Autores principais:Mulaw, Yohannes Abrha
Assunto:reproducibility map reproducibility map reproducibility assessment optical character recognition (OCR) text analysis fuzzy matching
Ano:2024
País:Portugal
Tipo de documento:dissertação de mestrado
Tipo de acesso:acesso aberto
Instituição associada:Universidade Nova de Lisboa
Idioma:inglês
Origem:Repositório Institucional da UNL
Descrição
Resumo:Reproducibility stands as a fundamental element in promoting transparency and openness in scientific publications and in geoscientific research as well. Figures, particularly maps, integrated into geoscientific research play a significant role in visualizing and representing crucial scientific results; thus, they should be reproducible. However, the assessment of map reproducibility for determining the success of map reproduction is limited due to the absence of standard metrics, criteria, and tools. In this study, a novel web-based application is developed to facilitate the map reproducibility assessment process based on textual elements of the map.
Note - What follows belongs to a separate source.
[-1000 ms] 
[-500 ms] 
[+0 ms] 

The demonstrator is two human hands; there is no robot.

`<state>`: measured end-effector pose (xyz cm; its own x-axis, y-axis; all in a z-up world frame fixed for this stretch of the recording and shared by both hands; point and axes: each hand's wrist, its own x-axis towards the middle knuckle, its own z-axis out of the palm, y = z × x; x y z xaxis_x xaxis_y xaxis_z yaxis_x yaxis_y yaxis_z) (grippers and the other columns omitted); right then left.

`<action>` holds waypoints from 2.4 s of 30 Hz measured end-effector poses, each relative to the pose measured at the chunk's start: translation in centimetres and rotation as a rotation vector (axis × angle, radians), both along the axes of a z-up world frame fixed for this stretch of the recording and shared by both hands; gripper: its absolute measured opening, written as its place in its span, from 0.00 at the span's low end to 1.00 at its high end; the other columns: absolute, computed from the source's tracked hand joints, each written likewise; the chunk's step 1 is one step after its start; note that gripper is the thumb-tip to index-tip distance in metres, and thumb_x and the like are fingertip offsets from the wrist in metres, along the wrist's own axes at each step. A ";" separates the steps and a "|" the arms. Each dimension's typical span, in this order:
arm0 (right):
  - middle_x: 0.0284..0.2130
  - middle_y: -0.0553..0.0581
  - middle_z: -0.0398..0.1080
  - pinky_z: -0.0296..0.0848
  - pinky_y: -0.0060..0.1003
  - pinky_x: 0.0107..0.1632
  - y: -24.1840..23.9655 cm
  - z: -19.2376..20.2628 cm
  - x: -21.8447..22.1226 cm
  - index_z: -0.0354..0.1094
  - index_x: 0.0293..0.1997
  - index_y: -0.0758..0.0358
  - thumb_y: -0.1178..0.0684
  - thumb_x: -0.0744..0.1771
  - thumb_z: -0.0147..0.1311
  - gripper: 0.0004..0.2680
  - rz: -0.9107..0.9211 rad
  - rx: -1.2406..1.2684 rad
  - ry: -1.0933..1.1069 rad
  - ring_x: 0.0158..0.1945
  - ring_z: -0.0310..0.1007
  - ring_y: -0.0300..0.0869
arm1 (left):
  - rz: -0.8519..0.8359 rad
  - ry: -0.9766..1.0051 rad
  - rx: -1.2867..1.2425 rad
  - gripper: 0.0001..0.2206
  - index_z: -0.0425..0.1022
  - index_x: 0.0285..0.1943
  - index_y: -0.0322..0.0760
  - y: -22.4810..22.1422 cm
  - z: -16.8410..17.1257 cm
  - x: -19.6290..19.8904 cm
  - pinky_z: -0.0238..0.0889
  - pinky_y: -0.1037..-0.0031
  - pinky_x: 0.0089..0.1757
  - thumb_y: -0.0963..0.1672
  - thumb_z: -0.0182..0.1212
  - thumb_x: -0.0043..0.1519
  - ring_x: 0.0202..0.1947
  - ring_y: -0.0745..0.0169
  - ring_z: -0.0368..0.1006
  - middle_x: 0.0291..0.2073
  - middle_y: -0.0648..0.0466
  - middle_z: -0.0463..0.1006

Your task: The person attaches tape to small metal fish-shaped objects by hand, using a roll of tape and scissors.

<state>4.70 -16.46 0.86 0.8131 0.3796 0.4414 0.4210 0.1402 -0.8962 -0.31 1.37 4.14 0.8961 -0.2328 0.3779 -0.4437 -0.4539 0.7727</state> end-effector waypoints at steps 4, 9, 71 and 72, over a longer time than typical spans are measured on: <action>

The tool integrates an open source optical character recognition (OCR) technology for text extraction from maps and proposes a comprehensive comparative analysis workflow consisting of assessment criteria such as the text similarity between the extracted texts using fuzzy string matching techniques, the overlap ratio between the bounding boxes associated with the texts using the Jaccard index (intersection over union), and the Euclidean distance between the bounding boxes for effective map reproducibility assessment. The tool is validated and evaluated using real-world datasets and reveals its effectiveness compared to the existing map comparison methods in terms of accessibility, interoperability, and flexibility to accommodate diverse file sizes, image resolutions, and file types. As a result, the tool was found to be usable with a SUS score of 69.33 and useful for researchers and GIS professionals to extract and assess textual elements from maps. In addition, the study demonstrates promising results in the effective utilization of OCR technology for accurate text extraction from maps, even with the lowest map image resolution (60 dpi) and smallest font sizes (7 pt).